= To do =
Copy out all the lines of the data that hold the word "document".

*** Opening of Provided entries ***

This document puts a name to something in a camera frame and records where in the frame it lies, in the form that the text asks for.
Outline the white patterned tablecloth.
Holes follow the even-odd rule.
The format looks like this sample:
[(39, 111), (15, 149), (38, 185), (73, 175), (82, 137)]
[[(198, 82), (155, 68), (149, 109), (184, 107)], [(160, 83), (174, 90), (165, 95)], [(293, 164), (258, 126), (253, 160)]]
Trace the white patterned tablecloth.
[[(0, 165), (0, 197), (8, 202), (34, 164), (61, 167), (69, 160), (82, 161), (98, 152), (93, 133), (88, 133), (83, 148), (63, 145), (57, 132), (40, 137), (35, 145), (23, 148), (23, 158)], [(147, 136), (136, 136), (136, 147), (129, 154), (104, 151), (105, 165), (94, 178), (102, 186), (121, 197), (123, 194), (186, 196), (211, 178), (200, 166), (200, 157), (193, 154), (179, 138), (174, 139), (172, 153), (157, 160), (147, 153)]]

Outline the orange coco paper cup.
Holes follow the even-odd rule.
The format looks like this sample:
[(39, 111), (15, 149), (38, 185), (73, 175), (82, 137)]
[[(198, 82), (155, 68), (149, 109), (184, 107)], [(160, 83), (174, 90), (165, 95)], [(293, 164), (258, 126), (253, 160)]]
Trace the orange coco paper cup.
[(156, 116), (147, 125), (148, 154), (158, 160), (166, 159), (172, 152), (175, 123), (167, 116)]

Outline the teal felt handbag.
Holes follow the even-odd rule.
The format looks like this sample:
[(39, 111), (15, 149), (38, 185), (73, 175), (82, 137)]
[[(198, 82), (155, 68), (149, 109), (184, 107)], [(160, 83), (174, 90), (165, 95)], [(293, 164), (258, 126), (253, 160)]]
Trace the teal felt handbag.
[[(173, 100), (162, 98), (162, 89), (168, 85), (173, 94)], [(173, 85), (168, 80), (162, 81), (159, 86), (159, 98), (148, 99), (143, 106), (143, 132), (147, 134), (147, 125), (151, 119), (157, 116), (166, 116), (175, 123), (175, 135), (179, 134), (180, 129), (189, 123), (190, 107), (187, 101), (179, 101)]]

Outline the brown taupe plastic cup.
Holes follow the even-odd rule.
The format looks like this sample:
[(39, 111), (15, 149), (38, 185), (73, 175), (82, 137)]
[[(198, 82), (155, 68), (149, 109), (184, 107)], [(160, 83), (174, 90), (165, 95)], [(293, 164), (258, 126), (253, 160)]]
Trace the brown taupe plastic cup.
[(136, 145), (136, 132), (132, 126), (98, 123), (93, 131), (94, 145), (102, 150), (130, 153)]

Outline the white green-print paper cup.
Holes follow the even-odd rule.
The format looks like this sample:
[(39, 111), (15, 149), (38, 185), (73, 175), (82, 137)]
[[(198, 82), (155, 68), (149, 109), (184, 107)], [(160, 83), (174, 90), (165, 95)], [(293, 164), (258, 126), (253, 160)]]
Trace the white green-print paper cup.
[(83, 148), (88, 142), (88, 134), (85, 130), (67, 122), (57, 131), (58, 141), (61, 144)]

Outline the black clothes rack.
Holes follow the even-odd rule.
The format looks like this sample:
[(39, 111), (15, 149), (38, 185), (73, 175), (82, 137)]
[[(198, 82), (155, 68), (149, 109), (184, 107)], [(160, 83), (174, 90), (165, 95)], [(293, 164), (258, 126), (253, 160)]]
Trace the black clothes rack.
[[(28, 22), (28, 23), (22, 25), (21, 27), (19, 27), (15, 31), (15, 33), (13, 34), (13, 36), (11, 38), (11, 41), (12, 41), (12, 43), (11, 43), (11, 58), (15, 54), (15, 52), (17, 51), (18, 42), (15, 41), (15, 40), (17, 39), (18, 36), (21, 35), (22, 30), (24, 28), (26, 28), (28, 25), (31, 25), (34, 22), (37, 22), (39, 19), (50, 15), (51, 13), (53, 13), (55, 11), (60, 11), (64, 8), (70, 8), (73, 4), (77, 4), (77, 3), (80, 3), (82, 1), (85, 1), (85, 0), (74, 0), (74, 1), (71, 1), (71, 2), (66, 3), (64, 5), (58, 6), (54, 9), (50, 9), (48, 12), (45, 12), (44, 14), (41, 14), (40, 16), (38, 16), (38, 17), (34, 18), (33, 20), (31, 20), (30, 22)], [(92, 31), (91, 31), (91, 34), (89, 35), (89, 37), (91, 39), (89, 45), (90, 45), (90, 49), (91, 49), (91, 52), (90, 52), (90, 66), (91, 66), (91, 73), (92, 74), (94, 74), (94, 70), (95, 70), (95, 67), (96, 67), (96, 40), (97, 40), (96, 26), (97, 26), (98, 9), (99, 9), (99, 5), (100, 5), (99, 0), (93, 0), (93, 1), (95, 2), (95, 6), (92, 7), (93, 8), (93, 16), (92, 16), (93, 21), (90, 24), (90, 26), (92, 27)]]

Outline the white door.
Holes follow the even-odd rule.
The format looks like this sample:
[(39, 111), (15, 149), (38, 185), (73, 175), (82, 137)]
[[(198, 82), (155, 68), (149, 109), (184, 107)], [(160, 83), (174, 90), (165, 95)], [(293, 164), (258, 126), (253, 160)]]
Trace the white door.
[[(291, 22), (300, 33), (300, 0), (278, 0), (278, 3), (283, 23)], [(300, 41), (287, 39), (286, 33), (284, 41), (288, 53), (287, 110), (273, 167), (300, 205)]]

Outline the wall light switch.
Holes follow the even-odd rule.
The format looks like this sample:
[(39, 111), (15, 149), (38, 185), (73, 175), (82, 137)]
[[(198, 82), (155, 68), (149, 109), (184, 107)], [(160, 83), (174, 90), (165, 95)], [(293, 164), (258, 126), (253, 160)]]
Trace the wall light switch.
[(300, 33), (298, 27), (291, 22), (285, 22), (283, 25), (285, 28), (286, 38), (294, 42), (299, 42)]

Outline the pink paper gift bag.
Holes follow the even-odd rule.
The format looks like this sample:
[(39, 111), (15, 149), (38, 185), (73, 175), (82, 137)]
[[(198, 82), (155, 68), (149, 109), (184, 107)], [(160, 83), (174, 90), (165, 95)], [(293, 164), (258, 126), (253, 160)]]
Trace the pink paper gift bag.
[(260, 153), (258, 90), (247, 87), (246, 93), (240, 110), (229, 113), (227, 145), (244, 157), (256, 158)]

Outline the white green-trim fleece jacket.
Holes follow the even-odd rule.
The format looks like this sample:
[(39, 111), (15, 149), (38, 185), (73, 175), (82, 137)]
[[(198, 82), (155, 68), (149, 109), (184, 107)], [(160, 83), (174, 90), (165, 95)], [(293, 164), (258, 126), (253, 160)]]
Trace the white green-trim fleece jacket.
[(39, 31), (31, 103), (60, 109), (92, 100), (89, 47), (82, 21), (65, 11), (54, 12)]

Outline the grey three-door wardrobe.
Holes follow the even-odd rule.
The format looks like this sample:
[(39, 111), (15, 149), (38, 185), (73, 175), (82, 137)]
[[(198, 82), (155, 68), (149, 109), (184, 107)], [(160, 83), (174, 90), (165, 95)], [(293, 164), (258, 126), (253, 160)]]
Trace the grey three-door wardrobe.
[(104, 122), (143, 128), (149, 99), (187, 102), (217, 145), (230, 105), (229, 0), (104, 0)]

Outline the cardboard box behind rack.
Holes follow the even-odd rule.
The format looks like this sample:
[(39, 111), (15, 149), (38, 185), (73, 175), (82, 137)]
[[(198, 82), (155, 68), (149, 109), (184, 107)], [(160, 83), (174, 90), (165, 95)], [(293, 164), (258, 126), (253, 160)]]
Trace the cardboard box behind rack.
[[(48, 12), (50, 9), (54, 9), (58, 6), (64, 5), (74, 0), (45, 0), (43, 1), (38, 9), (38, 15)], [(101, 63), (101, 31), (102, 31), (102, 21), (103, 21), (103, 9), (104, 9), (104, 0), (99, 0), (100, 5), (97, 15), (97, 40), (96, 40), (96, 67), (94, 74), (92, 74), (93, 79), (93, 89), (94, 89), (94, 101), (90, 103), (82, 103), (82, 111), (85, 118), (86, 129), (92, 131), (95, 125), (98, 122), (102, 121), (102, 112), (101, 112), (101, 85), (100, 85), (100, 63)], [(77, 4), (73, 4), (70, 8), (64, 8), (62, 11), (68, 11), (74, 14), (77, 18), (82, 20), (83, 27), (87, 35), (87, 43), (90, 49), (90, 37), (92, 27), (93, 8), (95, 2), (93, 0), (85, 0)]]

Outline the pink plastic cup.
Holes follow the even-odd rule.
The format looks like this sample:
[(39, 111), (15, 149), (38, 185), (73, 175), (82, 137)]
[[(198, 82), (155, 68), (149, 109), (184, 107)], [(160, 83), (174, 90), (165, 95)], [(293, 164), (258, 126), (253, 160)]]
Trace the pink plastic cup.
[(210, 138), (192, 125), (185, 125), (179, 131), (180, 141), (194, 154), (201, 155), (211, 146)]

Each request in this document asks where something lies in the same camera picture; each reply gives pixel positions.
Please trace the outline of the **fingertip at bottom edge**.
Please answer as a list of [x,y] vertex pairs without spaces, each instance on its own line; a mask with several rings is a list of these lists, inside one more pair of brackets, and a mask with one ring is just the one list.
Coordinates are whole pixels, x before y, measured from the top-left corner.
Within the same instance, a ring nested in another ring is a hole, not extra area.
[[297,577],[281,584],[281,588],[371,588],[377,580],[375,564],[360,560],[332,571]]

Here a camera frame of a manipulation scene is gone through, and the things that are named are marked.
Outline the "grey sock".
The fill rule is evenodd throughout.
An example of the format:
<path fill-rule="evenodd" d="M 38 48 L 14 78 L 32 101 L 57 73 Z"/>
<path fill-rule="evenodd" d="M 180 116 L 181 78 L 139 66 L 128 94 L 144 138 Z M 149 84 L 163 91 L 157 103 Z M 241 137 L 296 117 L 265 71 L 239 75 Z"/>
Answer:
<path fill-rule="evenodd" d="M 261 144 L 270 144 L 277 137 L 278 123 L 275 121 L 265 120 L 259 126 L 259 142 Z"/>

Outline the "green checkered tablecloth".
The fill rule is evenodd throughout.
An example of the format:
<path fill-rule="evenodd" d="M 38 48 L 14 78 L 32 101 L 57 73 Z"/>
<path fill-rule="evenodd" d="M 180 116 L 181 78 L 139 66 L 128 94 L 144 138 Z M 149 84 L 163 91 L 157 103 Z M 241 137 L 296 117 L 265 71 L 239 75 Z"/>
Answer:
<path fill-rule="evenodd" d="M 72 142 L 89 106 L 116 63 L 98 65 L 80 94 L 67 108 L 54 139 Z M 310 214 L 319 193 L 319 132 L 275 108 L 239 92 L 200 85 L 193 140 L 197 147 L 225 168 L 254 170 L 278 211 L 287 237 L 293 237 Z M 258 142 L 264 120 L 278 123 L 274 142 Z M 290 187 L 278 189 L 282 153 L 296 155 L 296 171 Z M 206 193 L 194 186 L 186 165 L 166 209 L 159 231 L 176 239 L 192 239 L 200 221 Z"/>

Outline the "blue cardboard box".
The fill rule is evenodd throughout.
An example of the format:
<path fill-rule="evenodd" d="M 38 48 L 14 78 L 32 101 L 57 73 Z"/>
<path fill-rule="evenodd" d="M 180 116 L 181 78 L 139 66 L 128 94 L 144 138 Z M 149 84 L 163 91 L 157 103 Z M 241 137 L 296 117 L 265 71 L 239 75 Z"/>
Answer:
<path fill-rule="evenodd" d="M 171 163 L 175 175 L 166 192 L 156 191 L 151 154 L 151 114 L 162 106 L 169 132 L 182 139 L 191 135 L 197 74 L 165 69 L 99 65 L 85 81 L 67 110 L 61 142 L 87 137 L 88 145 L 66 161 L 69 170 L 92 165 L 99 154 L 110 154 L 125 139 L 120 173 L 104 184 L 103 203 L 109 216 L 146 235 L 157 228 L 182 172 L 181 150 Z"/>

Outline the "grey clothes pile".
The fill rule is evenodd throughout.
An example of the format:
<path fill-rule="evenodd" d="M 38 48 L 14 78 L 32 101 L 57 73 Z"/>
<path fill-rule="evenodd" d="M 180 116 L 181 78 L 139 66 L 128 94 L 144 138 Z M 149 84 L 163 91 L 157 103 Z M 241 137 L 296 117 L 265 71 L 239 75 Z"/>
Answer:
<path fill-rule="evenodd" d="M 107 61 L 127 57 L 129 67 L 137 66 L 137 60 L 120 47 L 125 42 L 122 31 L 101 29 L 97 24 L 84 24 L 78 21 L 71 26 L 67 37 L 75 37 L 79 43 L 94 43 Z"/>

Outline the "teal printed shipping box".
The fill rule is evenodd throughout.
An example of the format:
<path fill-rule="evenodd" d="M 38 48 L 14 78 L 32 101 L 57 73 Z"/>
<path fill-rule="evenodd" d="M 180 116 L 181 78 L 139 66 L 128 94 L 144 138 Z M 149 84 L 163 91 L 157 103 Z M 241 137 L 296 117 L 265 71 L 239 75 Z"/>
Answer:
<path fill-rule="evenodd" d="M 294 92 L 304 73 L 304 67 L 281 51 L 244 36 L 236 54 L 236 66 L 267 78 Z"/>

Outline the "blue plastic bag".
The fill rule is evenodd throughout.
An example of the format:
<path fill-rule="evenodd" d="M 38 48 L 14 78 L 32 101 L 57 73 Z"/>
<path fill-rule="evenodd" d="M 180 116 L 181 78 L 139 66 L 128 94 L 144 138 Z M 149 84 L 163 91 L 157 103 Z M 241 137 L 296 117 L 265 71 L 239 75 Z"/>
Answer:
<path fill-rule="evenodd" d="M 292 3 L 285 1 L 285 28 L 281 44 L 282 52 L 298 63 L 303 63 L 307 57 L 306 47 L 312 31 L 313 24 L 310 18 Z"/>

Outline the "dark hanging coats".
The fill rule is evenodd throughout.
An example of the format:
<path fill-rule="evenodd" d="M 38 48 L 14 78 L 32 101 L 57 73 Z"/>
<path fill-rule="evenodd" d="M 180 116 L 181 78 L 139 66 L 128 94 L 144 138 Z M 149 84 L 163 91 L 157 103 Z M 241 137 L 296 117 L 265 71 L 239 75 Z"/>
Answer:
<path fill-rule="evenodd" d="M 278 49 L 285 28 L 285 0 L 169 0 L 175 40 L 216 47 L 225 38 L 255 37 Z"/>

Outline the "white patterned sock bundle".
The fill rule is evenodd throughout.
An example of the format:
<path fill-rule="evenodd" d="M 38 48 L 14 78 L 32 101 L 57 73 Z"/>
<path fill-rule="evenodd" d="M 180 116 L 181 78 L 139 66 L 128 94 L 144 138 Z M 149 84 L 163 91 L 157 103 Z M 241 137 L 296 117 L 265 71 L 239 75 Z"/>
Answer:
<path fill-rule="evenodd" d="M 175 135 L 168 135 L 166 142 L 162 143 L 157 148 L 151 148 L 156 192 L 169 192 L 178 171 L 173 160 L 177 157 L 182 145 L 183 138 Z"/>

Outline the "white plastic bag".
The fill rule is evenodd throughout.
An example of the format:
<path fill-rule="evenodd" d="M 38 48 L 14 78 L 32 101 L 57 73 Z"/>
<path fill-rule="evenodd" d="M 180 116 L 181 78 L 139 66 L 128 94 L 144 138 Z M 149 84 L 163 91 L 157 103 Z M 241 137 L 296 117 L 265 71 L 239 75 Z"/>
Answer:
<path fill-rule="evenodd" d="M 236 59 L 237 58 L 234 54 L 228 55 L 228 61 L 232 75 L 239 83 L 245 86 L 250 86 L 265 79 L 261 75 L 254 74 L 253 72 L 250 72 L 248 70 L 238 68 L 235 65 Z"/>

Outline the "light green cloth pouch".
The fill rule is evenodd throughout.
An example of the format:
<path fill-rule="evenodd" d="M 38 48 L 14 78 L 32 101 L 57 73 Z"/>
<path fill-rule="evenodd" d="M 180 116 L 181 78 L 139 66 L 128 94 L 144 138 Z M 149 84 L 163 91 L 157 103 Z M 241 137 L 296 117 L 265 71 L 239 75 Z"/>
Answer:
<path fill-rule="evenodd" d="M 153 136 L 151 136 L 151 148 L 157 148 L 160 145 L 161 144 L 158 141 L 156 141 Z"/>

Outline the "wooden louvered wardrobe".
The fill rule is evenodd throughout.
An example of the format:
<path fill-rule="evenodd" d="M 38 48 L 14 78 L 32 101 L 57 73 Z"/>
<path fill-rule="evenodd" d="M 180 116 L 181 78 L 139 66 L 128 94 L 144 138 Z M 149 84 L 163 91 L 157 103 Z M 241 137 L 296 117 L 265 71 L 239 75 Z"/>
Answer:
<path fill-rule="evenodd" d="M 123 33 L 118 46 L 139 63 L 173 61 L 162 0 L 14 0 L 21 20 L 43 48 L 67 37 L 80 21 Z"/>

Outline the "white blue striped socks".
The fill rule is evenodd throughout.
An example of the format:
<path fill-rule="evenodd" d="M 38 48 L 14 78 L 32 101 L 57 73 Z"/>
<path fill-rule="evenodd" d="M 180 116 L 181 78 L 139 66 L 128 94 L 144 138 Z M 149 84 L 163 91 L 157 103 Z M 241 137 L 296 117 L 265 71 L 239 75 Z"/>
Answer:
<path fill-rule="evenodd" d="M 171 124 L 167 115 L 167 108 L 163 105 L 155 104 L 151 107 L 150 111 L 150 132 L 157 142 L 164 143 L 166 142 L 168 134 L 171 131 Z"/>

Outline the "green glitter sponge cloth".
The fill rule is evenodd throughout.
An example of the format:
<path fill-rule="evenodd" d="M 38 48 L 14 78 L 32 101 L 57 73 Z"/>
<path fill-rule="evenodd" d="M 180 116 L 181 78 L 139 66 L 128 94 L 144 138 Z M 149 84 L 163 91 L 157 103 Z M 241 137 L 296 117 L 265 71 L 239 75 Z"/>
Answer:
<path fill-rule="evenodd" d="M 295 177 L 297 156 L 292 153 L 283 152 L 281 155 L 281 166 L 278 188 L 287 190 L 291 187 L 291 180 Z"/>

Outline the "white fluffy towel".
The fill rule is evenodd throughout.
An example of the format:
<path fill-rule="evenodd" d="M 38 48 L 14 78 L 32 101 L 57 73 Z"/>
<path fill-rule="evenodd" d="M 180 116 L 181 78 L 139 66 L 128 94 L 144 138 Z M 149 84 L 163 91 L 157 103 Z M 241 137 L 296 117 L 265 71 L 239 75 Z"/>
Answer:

*** Close of Provided entries ***

= Task answer =
This document puts a name to something in a camera frame and records where in the frame it lies, in the form that the text asks for.
Each request in this document asks where something lies in the same camera picture; each reply gives pixel positions.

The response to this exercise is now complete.